I have not read too much about Mahamudra meditation practices. Sometimes articles appear in Shambhala Sun, Tricycle or Buddhadharma – all magazines I subscribe to. It is used in just about all forms of Tibetan meditation practices and much has been written about it.
An Introduction to Mahamudra Meditation by The Khenchen Thrangu Rinpoche Geshe Lharampa is an important guide to the technique known from many Tibetan schools.
Mahamudra Meditation Practices
The following excerpt from the book, itself tells a lot about the mental aspect of mahamudra meditation practices:
After the physical aspect of Shamatha meditation, there is what to do with the mind. This is how to keep the mind free of distraction. First we must not to prolong the past meaning that when we’re meditating, we don’t think about the past, we don’t engage in recollection, and so forth.
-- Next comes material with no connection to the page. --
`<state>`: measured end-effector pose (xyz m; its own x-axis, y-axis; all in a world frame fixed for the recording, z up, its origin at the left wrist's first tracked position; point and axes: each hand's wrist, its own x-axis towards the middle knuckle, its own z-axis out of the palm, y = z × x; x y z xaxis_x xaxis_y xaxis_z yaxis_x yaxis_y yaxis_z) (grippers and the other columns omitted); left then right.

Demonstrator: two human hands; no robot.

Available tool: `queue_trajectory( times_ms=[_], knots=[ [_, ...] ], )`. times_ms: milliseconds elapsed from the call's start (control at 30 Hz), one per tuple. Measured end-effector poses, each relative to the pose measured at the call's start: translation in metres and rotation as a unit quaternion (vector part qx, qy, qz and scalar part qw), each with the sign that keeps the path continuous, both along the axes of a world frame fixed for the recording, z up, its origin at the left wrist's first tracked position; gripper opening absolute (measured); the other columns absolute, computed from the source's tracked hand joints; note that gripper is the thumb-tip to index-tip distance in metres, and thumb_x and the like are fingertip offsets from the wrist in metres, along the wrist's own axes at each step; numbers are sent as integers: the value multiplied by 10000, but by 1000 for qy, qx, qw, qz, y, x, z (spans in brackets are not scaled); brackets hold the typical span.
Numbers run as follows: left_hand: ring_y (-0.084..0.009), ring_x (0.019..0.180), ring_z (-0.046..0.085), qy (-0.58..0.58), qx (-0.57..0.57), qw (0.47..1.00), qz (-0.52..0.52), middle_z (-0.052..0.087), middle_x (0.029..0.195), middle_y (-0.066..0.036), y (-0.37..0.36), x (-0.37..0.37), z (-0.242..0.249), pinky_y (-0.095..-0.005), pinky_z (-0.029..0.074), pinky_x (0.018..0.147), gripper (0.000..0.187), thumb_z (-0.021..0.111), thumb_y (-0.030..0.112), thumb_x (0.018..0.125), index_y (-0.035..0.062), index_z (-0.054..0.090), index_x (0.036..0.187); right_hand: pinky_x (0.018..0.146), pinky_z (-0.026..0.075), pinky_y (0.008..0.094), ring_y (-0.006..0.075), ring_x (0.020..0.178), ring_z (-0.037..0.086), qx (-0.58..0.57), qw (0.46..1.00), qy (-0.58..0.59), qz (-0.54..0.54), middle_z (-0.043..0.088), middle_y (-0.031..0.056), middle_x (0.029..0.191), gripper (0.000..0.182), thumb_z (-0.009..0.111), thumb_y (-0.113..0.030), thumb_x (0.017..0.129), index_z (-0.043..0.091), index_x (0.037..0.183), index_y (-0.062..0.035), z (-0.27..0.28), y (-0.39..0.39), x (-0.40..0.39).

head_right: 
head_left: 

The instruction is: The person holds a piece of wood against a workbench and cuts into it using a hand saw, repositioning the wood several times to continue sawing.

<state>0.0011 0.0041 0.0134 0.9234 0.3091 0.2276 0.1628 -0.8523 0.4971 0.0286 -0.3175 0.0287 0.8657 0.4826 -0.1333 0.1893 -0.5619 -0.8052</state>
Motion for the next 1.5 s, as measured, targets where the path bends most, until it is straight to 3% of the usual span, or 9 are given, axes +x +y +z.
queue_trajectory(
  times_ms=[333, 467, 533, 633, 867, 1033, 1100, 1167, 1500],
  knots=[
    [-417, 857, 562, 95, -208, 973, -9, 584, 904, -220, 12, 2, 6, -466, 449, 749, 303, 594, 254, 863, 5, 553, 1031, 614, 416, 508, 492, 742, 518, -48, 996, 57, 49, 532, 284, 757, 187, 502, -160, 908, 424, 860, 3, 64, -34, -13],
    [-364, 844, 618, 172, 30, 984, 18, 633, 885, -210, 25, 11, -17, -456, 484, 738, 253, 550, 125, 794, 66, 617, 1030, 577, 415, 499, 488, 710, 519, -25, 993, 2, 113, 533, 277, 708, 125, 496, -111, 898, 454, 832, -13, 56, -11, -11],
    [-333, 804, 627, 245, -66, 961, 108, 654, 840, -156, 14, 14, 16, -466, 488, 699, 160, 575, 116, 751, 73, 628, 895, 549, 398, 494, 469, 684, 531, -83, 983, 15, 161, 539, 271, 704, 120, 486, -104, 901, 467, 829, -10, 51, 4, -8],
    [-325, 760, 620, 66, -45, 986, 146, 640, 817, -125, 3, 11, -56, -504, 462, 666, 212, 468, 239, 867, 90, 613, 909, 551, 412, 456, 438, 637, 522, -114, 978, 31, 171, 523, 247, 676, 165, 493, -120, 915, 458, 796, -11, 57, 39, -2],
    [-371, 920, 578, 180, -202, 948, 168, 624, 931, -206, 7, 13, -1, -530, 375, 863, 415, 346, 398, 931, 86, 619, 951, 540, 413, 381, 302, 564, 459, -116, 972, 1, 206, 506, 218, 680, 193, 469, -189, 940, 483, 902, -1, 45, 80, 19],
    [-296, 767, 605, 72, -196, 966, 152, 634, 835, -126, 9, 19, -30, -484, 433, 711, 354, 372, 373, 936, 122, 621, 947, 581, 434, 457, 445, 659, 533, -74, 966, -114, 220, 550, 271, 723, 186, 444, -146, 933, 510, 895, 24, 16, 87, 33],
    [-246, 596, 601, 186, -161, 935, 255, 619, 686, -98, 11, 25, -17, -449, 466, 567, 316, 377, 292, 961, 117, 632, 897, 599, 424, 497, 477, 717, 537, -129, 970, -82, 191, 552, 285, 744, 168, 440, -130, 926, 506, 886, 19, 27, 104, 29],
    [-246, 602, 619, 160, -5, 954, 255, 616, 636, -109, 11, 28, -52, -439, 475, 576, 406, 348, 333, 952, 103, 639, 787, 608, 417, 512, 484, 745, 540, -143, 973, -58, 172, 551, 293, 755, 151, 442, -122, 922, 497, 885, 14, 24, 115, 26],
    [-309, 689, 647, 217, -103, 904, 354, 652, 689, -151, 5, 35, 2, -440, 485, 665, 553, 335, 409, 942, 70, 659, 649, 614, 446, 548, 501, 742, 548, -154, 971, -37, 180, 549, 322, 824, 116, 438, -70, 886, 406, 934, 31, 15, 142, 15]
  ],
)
Second we don’t beckon the future, which means not to speculate, plan, or think about the future. Now, of course, we have to do this in post-meditation, but in meditation sessions, we don’t think about the future.
This leaves the present. In meditation practice, we experience whatever we experience directly in the present moment, because our mind’s experience will not stop simply because we’re not thinking about the past or the future.
These instructions of dealing with past, present, and future are the principle instructions of Mahamudra meditation…
The book goes on to talk about cultivating loving kindness as an adjunct to mahamudra meditation practices. The authors also introduce taking and sending practice, which I know from other sources to be the practice of tonglen. Both of these practices are used in conjunction with mahamudra meditation practices when the mind cannot be stabilized in the present moment, as described in the above excerpt.